"Pink Houses" is a song written and performed by John Cougar Mellencamp. It was released on 23 October 1983 album Uh-Huh on Riva Records. It reached No. 8 on the US Billboard Hot 100 in early 1984 and No. 15 in Canada. "Pink Houses" was ranked No. 447 on Rolling Stone magazine's list of The 500 Greatest Songs of All Time.

Origins
Recorded in a farmhouse in Brownstown, Indiana, the song was inspired when Mellencamp was driving along an overpass on the way home to Bloomington, Indiana, from the Indianapolis airport.  There was an old black man sitting outside his little pink shotgun house with his cat in his arms, completely unperturbed by the traffic speeding along the highway in his front yard. "He waved, and I waved back," Mellencamp said in an interview with Rolling Stone. "That's how 'Pink Houses' started."

Mellencamp has stated many times since the release of "Pink Houses" that he is unhappy with the song's final verse. At an October 2014 press conference, he stated: "A long time ago, I wrote a song called 'Pink Houses.' Now when I hear that song, all I can think is: 'Why didn't I do a better job on the last verse?' If I had written it today, the last verse would've had more meaning."

Charts

Use in politics
Mellencamp had intended Pink Houses to be a lesson on race, class and survival in America. The repeating line in the chorus of "Ain’t that America" was meant to be sarcastic and cynical. Ironically, the song came to be used in political advertisements and campaign rallies, especially by conservatives.

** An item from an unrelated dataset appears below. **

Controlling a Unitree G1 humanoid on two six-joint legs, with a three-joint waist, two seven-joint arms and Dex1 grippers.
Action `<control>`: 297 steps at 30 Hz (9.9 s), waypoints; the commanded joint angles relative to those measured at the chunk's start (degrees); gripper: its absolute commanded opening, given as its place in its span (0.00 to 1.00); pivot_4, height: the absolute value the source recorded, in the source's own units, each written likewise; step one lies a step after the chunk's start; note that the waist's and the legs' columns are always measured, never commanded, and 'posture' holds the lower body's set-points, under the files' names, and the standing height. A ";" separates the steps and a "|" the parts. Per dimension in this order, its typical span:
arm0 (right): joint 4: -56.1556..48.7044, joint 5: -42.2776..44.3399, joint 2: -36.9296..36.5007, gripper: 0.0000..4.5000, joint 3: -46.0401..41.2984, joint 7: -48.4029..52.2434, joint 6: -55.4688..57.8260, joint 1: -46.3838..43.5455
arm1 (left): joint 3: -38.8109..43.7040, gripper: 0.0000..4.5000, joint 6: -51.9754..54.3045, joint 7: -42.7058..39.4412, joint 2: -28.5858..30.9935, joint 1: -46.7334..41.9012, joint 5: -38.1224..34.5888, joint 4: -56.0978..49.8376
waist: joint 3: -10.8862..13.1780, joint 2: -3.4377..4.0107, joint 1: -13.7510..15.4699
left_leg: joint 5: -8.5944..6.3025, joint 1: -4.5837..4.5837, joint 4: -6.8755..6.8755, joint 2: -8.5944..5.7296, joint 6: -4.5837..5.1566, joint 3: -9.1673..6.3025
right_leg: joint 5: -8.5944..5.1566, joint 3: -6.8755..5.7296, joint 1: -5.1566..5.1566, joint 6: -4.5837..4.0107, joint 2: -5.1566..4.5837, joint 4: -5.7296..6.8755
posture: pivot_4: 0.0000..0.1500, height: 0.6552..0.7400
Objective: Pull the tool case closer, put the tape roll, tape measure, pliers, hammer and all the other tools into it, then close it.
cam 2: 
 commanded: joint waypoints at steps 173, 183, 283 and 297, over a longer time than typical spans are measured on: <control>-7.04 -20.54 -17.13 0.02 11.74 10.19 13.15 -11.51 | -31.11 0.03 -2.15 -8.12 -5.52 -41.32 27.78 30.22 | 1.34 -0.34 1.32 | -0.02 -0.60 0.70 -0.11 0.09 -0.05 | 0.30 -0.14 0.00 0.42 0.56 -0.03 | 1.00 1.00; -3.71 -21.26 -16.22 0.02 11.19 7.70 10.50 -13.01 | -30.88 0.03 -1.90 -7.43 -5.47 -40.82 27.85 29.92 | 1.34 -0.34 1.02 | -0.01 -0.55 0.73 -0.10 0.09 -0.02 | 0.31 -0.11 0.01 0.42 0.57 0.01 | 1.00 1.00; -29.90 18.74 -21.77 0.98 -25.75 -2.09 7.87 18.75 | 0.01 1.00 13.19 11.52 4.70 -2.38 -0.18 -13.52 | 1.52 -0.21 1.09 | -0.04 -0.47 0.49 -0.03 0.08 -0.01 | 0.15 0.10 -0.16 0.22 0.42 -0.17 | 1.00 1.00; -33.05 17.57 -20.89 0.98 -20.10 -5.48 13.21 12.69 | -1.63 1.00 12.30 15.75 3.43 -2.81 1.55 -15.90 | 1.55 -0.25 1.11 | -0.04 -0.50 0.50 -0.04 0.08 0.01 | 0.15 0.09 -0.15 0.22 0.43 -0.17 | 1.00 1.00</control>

In 2004, the song was played at events for Senator John Edwards' presidential campaign. The song was also used at events for Edwards' 2008 presidential campaign.

"Pink Houses" along with "Our Country" was played by Senator John McCain at political events for his 2008 presidential campaign. Mellencamp contacted the McCain campaign pointing out Mellencamp's support for the progressive wing of the Democratic Party and questioning McCain's use of his music; in response, the McCain campaign ceased using Mellencamp's songs.

In January 2009, Mellencamp played "Pink Houses" at We Are One: The Obama Inaugural Celebration at the Lincoln Memorial.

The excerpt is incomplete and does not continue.